Segment Open

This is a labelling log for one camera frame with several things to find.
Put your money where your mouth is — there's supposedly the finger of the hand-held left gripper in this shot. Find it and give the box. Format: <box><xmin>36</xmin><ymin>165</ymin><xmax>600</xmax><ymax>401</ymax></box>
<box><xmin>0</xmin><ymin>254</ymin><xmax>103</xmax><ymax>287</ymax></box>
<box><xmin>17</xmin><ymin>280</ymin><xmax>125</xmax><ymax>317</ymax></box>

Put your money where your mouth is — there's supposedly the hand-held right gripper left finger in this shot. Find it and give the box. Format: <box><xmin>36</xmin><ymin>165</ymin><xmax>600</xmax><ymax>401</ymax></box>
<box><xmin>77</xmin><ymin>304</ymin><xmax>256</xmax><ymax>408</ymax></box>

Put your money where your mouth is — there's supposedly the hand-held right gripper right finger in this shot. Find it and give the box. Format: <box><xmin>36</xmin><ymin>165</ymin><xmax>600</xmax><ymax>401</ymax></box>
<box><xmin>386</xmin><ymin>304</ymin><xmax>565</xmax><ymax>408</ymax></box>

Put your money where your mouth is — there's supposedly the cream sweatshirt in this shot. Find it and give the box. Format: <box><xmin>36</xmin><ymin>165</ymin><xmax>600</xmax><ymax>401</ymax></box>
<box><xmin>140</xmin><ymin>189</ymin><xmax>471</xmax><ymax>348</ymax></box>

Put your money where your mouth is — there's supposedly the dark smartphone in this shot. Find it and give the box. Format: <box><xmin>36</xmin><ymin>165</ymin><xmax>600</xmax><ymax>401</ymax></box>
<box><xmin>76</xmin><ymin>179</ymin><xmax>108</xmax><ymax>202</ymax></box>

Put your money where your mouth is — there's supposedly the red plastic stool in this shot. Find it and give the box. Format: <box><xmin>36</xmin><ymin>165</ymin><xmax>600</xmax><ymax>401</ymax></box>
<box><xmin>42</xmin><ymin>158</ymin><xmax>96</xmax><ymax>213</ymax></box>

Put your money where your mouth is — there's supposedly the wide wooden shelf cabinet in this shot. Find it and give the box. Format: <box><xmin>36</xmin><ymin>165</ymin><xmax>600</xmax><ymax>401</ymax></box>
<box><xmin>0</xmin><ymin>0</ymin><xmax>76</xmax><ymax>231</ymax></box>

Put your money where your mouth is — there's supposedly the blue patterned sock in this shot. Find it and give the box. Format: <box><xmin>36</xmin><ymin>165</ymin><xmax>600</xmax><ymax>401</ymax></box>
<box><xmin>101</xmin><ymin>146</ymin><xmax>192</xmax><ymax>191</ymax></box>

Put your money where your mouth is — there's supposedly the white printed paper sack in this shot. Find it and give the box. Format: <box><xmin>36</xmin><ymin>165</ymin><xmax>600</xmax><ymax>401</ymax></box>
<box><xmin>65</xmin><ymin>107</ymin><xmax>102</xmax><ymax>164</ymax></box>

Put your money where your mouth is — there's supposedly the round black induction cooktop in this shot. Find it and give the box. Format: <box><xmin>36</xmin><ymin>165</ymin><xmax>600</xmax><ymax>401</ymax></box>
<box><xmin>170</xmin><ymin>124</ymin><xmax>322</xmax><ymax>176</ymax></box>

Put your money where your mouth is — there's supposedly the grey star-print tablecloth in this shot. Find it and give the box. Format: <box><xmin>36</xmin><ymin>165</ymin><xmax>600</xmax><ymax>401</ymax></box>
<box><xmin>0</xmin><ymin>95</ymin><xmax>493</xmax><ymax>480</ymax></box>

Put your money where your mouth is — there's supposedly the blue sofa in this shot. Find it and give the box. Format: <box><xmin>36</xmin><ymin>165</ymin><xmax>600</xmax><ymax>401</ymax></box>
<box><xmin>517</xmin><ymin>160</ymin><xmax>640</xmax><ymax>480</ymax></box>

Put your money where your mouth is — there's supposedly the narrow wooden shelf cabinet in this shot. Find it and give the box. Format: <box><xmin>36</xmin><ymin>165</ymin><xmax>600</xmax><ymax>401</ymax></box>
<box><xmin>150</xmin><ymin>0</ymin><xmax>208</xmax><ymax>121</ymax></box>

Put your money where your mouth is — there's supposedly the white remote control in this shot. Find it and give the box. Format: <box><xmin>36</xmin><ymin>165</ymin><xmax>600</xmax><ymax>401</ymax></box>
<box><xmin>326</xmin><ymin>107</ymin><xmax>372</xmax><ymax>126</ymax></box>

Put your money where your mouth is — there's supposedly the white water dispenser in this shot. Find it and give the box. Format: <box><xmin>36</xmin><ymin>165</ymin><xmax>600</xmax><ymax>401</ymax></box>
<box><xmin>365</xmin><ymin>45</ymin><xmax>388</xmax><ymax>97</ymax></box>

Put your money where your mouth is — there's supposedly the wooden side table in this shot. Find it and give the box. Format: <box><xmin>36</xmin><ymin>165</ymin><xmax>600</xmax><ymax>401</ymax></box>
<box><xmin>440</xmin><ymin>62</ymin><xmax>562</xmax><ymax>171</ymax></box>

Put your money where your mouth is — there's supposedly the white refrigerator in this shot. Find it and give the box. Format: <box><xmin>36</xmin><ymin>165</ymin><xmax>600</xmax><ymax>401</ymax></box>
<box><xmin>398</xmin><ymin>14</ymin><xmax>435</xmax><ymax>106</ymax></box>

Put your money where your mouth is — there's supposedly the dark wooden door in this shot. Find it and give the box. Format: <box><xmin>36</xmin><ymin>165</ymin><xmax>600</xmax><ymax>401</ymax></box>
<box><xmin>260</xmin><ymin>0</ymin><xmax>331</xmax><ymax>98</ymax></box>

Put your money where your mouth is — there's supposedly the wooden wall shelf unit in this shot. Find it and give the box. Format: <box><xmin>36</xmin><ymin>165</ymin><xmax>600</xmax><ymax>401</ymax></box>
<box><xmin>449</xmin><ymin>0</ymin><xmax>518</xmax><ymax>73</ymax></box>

Segment Closed

* About this task: Only a number is wanted here: the tally of lines in the entries that include the word "dark".

* Expected output: 2